◆ Exercise objective ◆
All lines with the word "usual" must be pulled from the entries below.

BEGIN Exercise material

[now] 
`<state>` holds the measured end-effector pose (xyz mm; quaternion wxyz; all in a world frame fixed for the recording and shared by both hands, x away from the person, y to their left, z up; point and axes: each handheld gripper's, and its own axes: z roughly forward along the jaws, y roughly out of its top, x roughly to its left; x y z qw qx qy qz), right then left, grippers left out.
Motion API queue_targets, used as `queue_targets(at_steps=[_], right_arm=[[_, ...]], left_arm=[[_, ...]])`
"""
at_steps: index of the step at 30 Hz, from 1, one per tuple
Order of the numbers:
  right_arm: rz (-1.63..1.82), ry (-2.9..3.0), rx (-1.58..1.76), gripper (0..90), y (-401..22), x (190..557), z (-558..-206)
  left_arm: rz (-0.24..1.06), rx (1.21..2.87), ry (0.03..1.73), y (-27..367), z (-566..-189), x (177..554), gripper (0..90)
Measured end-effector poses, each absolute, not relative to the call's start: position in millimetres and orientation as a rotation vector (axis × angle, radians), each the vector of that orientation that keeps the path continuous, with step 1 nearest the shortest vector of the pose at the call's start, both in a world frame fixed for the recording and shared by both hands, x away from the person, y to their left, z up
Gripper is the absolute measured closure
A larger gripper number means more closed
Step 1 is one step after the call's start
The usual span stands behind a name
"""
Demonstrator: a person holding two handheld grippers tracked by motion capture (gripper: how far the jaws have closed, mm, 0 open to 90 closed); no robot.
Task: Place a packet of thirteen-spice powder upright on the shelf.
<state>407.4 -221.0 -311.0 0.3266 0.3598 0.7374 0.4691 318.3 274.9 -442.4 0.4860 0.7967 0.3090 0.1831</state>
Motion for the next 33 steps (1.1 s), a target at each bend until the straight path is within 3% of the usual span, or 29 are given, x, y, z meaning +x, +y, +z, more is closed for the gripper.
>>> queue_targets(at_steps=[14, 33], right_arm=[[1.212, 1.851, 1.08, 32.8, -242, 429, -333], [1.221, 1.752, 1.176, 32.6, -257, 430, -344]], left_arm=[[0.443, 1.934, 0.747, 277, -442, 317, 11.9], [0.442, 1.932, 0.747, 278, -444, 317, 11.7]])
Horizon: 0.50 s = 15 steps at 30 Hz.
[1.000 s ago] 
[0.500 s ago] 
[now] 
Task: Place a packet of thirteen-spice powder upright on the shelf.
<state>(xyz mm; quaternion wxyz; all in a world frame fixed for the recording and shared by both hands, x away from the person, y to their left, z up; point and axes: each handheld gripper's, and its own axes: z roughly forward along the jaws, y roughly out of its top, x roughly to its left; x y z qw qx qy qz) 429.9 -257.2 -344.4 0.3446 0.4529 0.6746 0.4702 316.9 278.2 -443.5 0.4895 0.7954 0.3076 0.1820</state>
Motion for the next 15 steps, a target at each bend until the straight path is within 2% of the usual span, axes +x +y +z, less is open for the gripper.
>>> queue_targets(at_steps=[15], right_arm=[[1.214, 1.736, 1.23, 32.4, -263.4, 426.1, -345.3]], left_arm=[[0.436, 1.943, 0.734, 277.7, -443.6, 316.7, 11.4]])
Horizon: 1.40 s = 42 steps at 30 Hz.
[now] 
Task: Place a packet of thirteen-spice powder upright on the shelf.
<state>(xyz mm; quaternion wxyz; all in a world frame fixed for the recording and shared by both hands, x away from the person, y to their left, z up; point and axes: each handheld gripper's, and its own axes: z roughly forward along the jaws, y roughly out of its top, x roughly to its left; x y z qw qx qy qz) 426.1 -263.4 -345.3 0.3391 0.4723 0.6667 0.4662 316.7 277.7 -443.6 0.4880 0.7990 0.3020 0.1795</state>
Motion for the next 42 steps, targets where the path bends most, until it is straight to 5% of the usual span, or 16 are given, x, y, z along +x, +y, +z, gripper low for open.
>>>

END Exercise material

◆ Exercise response ◆
The usual span stands behind a name
Motion for the next 33 steps (1.1 s), a target at each bend until the straight path is within 3% of the usual span, or 29 are given, x, y, z meaning +x, +y, +z, more is closed for the gripper.
Motion for the next 15 steps, a target at each bend until the straight path is within 2% of the usual span, axes +x +y +z, less is open for the gripper.
Motion for the next 42 steps, targets where the path bends most, until it is straight to 5% of the usual span, or 16 are given, x, y, z along +x, +y, +z, gripper low for open.

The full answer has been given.